Using Guava library it's a one-liner:
String test = "pet:cat::car:honda::location:Japan::food:sushi";
Map<String, String> map = Splitter.on( "::" ).withKeyValueSeparator( ':' ).split( test );
System.out.println(map);
The output:
{pet=cat, car=honda, location=Japan, food=sushi}
This also might work faster than JDK String.split as it does not create a regexp for "::".
Update it even handles correctly the corner case from the comments:
String test = "pet:cat::car:honda::location:Japan::food:sushi:::cool";
Map<String, String> map = Splitter.on( "::" ).withKeyValueSeparator( ':' ).split( test );
System.out.println(map);
The output is:
{pet=cat, car=honda, location=Japan, food=sushi, =cool}
Your solution is indeed somewhat inefficient.
The person who gave you the string to parse is also somewhat of a clown. There are industry standard serialization formats, like JSON or XML, for which fast, efficient parses exist. Inventing the square wheel is never a good idea.
First question: Do you care? Is it slow enough that it hinders performance of your application? It's likely not to, but there is only one way to find out. Benchmark your code.

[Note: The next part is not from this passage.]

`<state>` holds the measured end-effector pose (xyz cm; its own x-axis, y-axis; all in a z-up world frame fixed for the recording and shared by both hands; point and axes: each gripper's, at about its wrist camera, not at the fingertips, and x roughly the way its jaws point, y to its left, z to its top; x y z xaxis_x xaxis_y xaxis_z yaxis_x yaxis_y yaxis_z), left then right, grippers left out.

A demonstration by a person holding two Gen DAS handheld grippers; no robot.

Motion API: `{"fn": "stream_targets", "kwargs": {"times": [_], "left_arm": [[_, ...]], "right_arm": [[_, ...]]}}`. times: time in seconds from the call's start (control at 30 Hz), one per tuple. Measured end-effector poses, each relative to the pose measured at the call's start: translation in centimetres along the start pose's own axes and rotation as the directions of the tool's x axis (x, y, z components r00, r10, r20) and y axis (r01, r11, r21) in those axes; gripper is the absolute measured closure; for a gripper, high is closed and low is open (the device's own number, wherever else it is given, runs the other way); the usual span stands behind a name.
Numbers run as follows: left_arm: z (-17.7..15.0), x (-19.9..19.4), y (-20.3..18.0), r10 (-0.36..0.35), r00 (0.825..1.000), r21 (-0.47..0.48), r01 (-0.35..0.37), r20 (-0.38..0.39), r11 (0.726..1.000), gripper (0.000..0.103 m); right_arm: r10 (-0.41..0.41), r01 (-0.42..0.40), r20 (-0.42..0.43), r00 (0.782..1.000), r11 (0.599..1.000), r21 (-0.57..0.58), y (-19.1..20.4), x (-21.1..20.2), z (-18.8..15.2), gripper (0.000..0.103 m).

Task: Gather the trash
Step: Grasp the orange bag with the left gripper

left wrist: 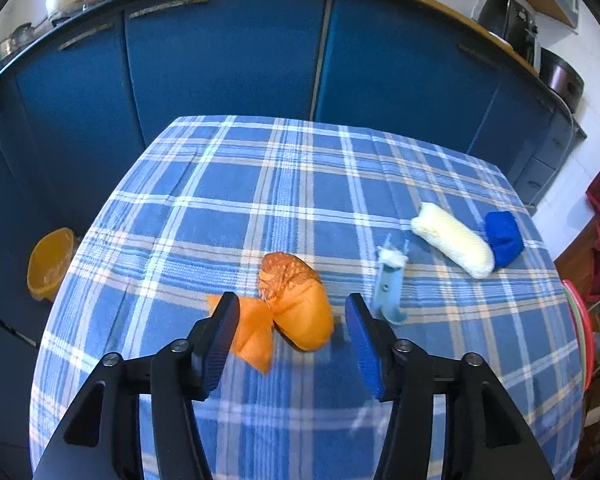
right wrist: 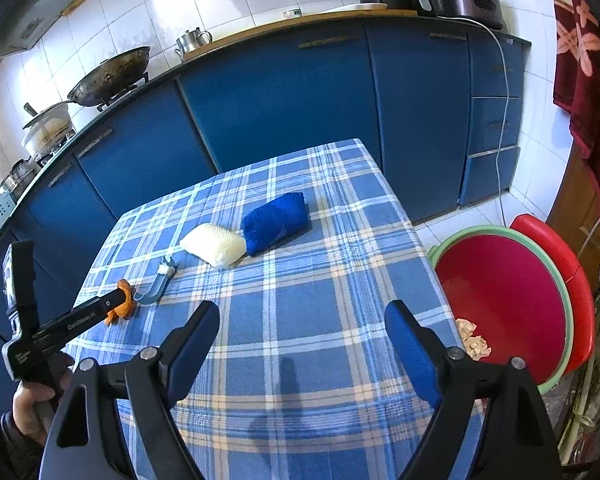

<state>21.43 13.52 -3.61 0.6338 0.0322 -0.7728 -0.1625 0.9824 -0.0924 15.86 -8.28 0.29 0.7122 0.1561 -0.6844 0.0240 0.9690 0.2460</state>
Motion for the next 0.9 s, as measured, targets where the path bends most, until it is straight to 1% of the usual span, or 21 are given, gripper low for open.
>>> {"fn": "stream_targets", "kwargs": {"times": [0.1, 0.23, 0.37, 0.43, 0.47, 0.57, 0.77, 0.9], "left_arm": [[0.3, 1.1, 0.3, 0.016, 1.0, -0.008, -0.016, -0.014, 1.0, 0.046], [0.5, 2.2, 0.7, -0.006, 1.0, -0.035, 0.005, -0.027, 0.999, 0.046], [0.4, 2.5, 0.4, -0.002, 1.0, -0.023, 0.001, -0.022, 1.0, 0.046], [0.3, 2.6, 0.2, 0.002, 1.0, -0.01, -0.002, -0.017, 1.0, 0.051], [0.3, 2.5, 0.0, -0.002, 1.0, -0.001, 0.002, -0.013, 1.0, 0.056], [0.3, 2.5, -0.3, 0.001, 1.0, 0.012, -0.001, -0.014, 1.0, 0.061], [0.4, 1.9, -0.5, -0.013, 1.0, 0.019, 0.013, -0.008, 1.0, 0.064], [1.2, 0.7, -0.9, -0.027, 0.999, 0.01, 0.027, 0.023, 1.0, 0.064]], "right_arm": [[0.003, -0.003, -0.005, 1.0, 1.0, 0.0, 0.1, 0.2, 0.0, 0.016], [0.003, -0.003, -0.01, 1.0, 1.0, -0.001, 0.2, 0.5, 0.0, 0.016], [0.004, -0.004, -0.016, 1.0, 1.0, 0.003, 0.2, 0.8, 0.0, 0.016], [0.006, -0.006, -0.019, 1.0, 1.0, 0.005, 0.2, 0.9, 0.0, 0.016], [0.007, -0.007, -0.019, 1.0, 1.0, 0.004, 0.2, 1.0, 0.0, 0.016], [0.005, -0.005, -0.019, 1.0, 1.0, -0.001, 0.3, 1.1, 0.1, 0.016], [-0.003, 0.003, -0.008, 1.0, 1.0, -0.01, 0.5, 1.4, 0.9, 0.016], [-0.01, 0.01, -0.004, 1.0, 1.0, 0.0, 0.5, 2.0, 1.9, 0.016]]}}
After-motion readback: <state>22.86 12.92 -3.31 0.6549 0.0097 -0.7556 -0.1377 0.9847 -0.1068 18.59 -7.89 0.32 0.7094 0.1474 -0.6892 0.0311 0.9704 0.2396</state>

That said, more efficient solutions exist. Below is an example
public static void main (String[] args) throws java.lang.Exception
{
String test = "pet:cat::car:honda::location:Japan::food:sushi";
boolean stateiskey = true;
Map<String, String> map = new HashMap<>();
int keystart = 0;
int keyend = 0;
int valuestart = 0;
int valueend = 0;
for(int i = 0; i < test.length(); i++){
char nextchar = test.charAt(i);
if (stateiskey) {
if (nextchar == ':') {
keyend = i;
stateiskey = false;
valuestart = i + 1;
}
} else {
if (i == test.length() - 1 || (nextchar == ':' && test.charAt(i + 1) == ':')) {
valueend = i;
if (i + 1 == test.length()) valueend += 1; //compensate one for the end of the string
String key = test.substring(keystart, keyend);
String value = test.substring(valuestart, valueend);
keystart = i + 2;
map.put(key, value);
i++;
stateiskey = true;
}
}
}
System.out.println(map);
}
This solution is a finite state machine with only two states. It looks at every character only twice, once when it tests it for a boundary, and once when it copies it to the new string in your map. This is the minimum amount.
It doesn't create objects that are not needed, like stringbuilders, strings or arrays, this keeps collection pressure low.

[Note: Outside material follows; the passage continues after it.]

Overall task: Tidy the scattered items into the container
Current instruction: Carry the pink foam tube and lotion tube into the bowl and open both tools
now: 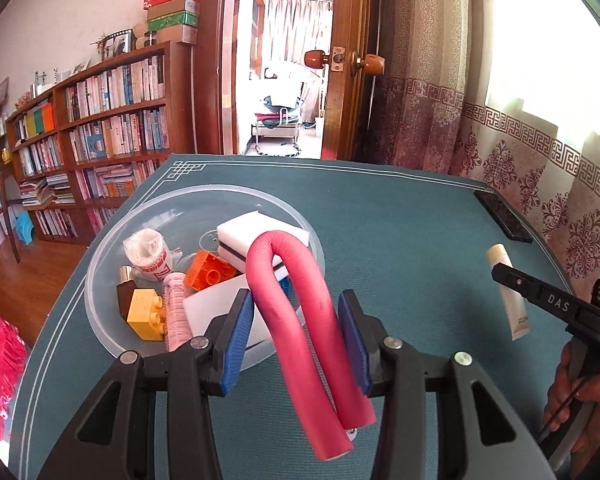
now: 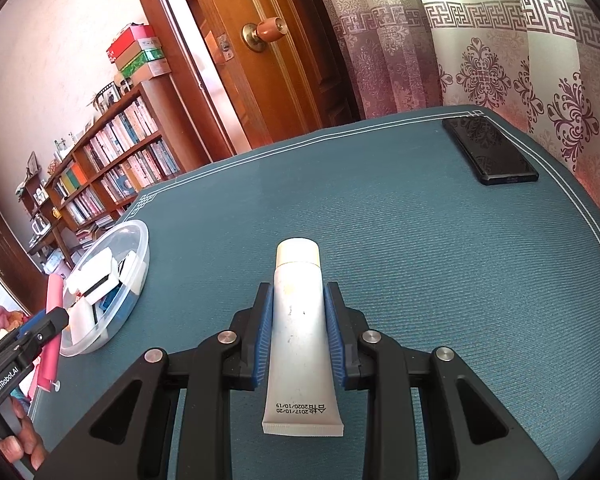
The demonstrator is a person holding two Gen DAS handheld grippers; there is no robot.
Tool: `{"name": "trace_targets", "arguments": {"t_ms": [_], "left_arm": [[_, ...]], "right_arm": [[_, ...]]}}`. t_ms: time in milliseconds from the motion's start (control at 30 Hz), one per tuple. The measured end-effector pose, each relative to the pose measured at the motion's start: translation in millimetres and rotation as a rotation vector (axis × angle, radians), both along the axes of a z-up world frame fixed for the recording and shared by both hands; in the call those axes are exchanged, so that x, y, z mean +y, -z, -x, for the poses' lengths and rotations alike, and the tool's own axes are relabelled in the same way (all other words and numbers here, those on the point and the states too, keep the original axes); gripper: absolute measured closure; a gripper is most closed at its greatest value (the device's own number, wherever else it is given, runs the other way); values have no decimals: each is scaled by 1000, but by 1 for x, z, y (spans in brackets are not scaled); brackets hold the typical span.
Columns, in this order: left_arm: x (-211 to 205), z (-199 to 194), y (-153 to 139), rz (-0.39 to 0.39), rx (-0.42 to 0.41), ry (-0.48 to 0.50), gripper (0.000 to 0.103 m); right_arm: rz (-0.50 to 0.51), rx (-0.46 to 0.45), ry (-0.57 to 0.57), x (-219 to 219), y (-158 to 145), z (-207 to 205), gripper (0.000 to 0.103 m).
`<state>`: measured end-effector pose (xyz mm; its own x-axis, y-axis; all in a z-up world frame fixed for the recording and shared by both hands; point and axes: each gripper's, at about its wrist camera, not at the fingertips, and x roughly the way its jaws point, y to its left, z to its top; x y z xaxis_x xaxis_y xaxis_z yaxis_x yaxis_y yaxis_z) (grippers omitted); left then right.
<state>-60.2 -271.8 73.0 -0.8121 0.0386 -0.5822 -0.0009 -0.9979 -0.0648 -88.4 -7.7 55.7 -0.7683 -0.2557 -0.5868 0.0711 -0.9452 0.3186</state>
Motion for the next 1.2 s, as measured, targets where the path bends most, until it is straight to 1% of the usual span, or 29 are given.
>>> {"name": "trace_targets", "arguments": {"t_ms": [433, 667, 833, 1000, 1200], "left_arm": [[-47, 13, -11, -11, 31, -65, 55], [-74, 26, -16, -21, 46, -96, 55], [-83, 36, -15, -20, 41, -91, 55], [-87, 44, -13, -21, 36, -81, 54], [-97, 51, -3, -53, 11, -83, 54]], "right_arm": [[3, 6, -80, -30, -2, -9, 75], [28, 7, -125, -46, -5, -14, 75], [54, 1, -151, -56, -7, -17, 75], [48, 20, -176, -69, -15, -23, 75], [35, 36, -193, -83, -22, -24, 75]]}}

It maintains good locality. The next character probably always is in cache, so the lookup is cheap.
It comes at a grave cost that is probably not worth it though:
It's far more complicated and less obvious
There are all sorts of moving parts
It's harder to debug when your string is in an unexpected format
Your coworkers will hate you
You will hate you when you have to debug something
Worth it? Maybe. How fast do you need that string parsed exactly?
A quick and dirty benchmark at https://ideone.com/8T7twy tells me that for this string, this method is approximately 4 times faster. For longer strings the difference is likely somewhat greater.
But your version is still only 415 milliseconds for 100.000 repetitions, where this one is 99 milliseconds.
Try this code - see the comments for an explanation:
HashMap<String,String> hmap = new HashMap<>();
String str="abc:1::xyz:2::jkl:3";
String straraay[]= str.split("::?");
for(int i=0;i<straraay.length;i+=2) {
hmap.put(straraay[i],straraay[i+1]);
}
for(String s:straraay){
System.out.println(hmap.values()); //for Values only
System.out.println(hmap.keySet()); //for keys only if you want to more clear
}
I don't know this is best approach or not but i think this is another way of doing same thing without using split method twice
Map<String, String> map = new HashMap<String, String>();
String test = "pet:cat::car:honda::location:Japan::food:sushi";
String[] test1 = test.replaceAll("::",":").split(":");
for(int i=0;i<test1.length;i=i+2)
{
map.put(test1[i], test1[i+1]);
}
for (String s : map.keySet()) {
System.out.println(s + " is " + map.get(s));
}
Hope it will help :)
This might be useful.
*utm_source=test_source&utm_medium=test_medium&utm_term=test_term&
utm_content=test_content&utm_campaign=test_name&referral_code=DASDASDAS
String str[] = referrerString.split("&");
HashMap<String,String> stringStringHashMap= new HashMap<>();
List<String> al;
al = Arrays.asList(str);
String[] strkey ;
for (String s : al) {
strkey= s.split("=");
stringStringHashMap.put(strkey[0],strkey[1]);
}
for (String s : stringStringHashMap.keySet()) {
System.out.println(s + " is " + stringStringHashMap.get(s));
}
Your program is absolutely fine.
Just because you asked for a more optimal code.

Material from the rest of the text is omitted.